▸ Dataset items
****

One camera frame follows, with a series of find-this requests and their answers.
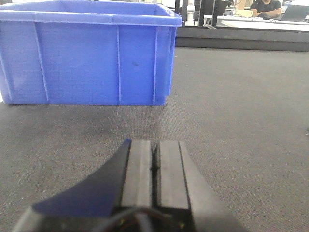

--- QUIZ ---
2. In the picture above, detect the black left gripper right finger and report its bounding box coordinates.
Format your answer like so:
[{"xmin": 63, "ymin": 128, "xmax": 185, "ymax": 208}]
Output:
[{"xmin": 153, "ymin": 140, "xmax": 248, "ymax": 232}]

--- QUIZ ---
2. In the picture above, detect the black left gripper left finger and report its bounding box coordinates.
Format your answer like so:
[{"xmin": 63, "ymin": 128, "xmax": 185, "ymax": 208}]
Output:
[{"xmin": 13, "ymin": 139, "xmax": 153, "ymax": 232}]

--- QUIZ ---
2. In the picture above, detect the dark conveyor belt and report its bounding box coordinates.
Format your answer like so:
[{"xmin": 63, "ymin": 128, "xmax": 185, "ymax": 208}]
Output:
[{"xmin": 0, "ymin": 26, "xmax": 309, "ymax": 232}]

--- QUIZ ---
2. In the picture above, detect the blue plastic crate on conveyor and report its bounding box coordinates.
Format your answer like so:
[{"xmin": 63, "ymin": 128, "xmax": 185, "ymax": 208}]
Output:
[{"xmin": 0, "ymin": 0, "xmax": 182, "ymax": 106}]

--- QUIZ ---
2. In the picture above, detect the white desk background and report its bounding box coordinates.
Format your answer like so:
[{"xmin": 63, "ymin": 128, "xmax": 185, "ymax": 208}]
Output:
[{"xmin": 217, "ymin": 16, "xmax": 309, "ymax": 32}]

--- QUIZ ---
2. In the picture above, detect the person in black shirt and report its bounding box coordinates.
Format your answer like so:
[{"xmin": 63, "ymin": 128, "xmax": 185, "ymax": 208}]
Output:
[{"xmin": 250, "ymin": 0, "xmax": 282, "ymax": 18}]

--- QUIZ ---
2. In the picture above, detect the grey laptop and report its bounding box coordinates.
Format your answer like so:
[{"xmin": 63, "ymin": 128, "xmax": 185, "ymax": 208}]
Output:
[{"xmin": 277, "ymin": 5, "xmax": 309, "ymax": 22}]

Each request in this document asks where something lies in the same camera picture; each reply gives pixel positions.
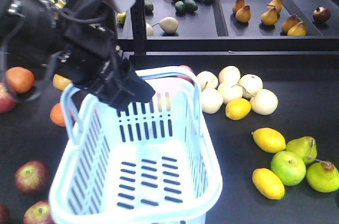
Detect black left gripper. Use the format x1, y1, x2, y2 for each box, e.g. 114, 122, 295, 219
46, 0, 155, 110

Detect light blue plastic basket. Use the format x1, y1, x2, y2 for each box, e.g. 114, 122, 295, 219
49, 66, 222, 223

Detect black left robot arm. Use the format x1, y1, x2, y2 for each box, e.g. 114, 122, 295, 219
1, 0, 155, 111

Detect yellow grapefruit right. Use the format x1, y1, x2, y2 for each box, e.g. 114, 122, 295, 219
52, 74, 72, 91

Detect orange right front right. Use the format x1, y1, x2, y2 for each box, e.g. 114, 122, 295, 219
50, 103, 66, 127

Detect black wooden fruit display table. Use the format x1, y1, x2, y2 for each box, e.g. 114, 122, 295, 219
1, 83, 68, 223

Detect large orange far right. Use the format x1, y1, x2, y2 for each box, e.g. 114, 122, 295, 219
6, 67, 35, 94

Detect yellow lemon upper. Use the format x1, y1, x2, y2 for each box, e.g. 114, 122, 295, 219
225, 98, 251, 121

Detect yellow lemon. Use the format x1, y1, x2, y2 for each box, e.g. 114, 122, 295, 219
251, 127, 286, 154
225, 98, 251, 121
252, 168, 285, 200

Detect red apple centre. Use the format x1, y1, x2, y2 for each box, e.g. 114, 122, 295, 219
0, 83, 16, 114

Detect red apple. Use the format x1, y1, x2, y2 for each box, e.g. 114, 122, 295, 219
0, 204, 10, 224
23, 200, 55, 224
14, 160, 50, 195
0, 83, 16, 114

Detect red apple front middle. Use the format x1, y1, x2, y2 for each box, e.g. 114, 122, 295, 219
14, 160, 50, 195

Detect red apple front right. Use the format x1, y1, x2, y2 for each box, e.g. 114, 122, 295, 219
23, 200, 55, 224

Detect yellow lemon middle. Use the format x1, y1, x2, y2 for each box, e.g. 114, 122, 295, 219
251, 127, 286, 154

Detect yellow lemon lower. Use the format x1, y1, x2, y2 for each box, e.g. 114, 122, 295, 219
252, 168, 285, 200

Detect red apple front left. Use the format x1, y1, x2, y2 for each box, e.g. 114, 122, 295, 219
0, 204, 10, 224

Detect green apple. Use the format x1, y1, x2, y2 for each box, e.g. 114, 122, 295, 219
270, 150, 306, 186

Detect green pear upper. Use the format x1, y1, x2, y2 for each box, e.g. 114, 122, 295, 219
286, 136, 317, 165

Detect green pear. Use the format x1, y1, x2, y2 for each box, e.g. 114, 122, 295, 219
286, 136, 317, 165
306, 157, 338, 193

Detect green pear lower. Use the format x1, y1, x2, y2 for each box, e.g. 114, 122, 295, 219
306, 157, 338, 193

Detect black perforated rack post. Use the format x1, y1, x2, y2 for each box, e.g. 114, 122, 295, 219
130, 0, 147, 55

****

▸ WORK ORDER
The preceding entries are to be written out again exactly, with the pictures removed.

▸ EXERCISE RESULT
One camera frame follows, with a series of find-this requests and their answers.

--- QUIZ ---
2. In the picture above, detect the black left gripper right finger and report its bounding box coordinates.
Format your answer like so:
[{"xmin": 63, "ymin": 128, "xmax": 185, "ymax": 208}]
Output:
[{"xmin": 153, "ymin": 140, "xmax": 248, "ymax": 232}]

--- QUIZ ---
2. In the picture above, detect the black left gripper left finger and report its bounding box coordinates.
Format your answer like so:
[{"xmin": 63, "ymin": 128, "xmax": 185, "ymax": 208}]
Output:
[{"xmin": 13, "ymin": 139, "xmax": 153, "ymax": 232}]

--- QUIZ ---
2. In the picture above, detect the dark conveyor belt and report its bounding box coordinates.
Format your answer like so:
[{"xmin": 63, "ymin": 128, "xmax": 185, "ymax": 208}]
Output:
[{"xmin": 0, "ymin": 26, "xmax": 309, "ymax": 232}]

--- QUIZ ---
2. In the picture above, detect the blue plastic crate on conveyor and report its bounding box coordinates.
Format your answer like so:
[{"xmin": 63, "ymin": 128, "xmax": 185, "ymax": 208}]
Output:
[{"xmin": 0, "ymin": 0, "xmax": 182, "ymax": 106}]

--- QUIZ ---
2. In the picture above, detect the white desk background and report its bounding box coordinates.
Format your answer like so:
[{"xmin": 63, "ymin": 128, "xmax": 185, "ymax": 208}]
Output:
[{"xmin": 217, "ymin": 16, "xmax": 309, "ymax": 32}]

--- QUIZ ---
2. In the picture above, detect the person in black shirt and report its bounding box coordinates.
Format your answer like so:
[{"xmin": 63, "ymin": 128, "xmax": 185, "ymax": 208}]
Output:
[{"xmin": 250, "ymin": 0, "xmax": 282, "ymax": 18}]

--- QUIZ ---
2. In the picture above, detect the grey laptop and report its bounding box coordinates.
Format your answer like so:
[{"xmin": 63, "ymin": 128, "xmax": 185, "ymax": 208}]
Output:
[{"xmin": 277, "ymin": 5, "xmax": 309, "ymax": 22}]

Each request in this document asks where something lies in the same camera picture; each reply gives pixel positions.
Detect black left gripper. Use the format x1, y1, x2, y2 for each box, e.g. 114, 122, 295, 219
46, 0, 155, 110

Detect light blue plastic basket. Use the format x1, y1, x2, y2 for each box, e.g. 114, 122, 295, 219
49, 66, 222, 223

Detect black left robot arm. Use the format x1, y1, x2, y2 for each box, e.g. 114, 122, 295, 219
1, 0, 155, 111

Detect yellow grapefruit right. Use the format x1, y1, x2, y2 for each box, e.g. 114, 122, 295, 219
52, 74, 72, 91

Detect orange right front right. Use the format x1, y1, x2, y2 for each box, e.g. 114, 122, 295, 219
50, 103, 66, 127

Detect black wooden fruit display table. Use the format x1, y1, x2, y2 for each box, e.g. 114, 122, 295, 219
1, 83, 68, 223

Detect large orange far right. Use the format x1, y1, x2, y2 for each box, e.g. 114, 122, 295, 219
6, 67, 35, 94

Detect yellow lemon upper. Use the format x1, y1, x2, y2 for each box, e.g. 114, 122, 295, 219
225, 98, 251, 121

Detect yellow lemon. Use the format x1, y1, x2, y2 for each box, e.g. 114, 122, 295, 219
251, 127, 286, 154
225, 98, 251, 121
252, 168, 285, 200

Detect red apple centre. Use the format x1, y1, x2, y2 for each box, e.g. 114, 122, 295, 219
0, 83, 16, 114

Detect red apple. Use the format x1, y1, x2, y2 for each box, e.g. 114, 122, 295, 219
0, 204, 10, 224
23, 200, 55, 224
14, 160, 50, 195
0, 83, 16, 114

Detect red apple front middle. Use the format x1, y1, x2, y2 for each box, e.g. 114, 122, 295, 219
14, 160, 50, 195

Detect red apple front right. Use the format x1, y1, x2, y2 for each box, e.g. 114, 122, 295, 219
23, 200, 55, 224

Detect yellow lemon middle. Use the format x1, y1, x2, y2 for each box, e.g. 114, 122, 295, 219
251, 127, 286, 154

Detect yellow lemon lower. Use the format x1, y1, x2, y2 for each box, e.g. 114, 122, 295, 219
252, 168, 285, 200

Detect red apple front left. Use the format x1, y1, x2, y2 for each box, e.g. 114, 122, 295, 219
0, 204, 10, 224

Detect green apple. Use the format x1, y1, x2, y2 for each box, e.g. 114, 122, 295, 219
270, 150, 306, 186

Detect green pear upper. Use the format x1, y1, x2, y2 for each box, e.g. 114, 122, 295, 219
286, 136, 317, 165

Detect green pear. Use the format x1, y1, x2, y2 for each box, e.g. 114, 122, 295, 219
286, 136, 317, 165
306, 157, 338, 193

Detect green pear lower. Use the format x1, y1, x2, y2 for each box, e.g. 114, 122, 295, 219
306, 157, 338, 193

Detect black perforated rack post. Use the format x1, y1, x2, y2 for each box, e.g. 114, 122, 295, 219
130, 0, 147, 55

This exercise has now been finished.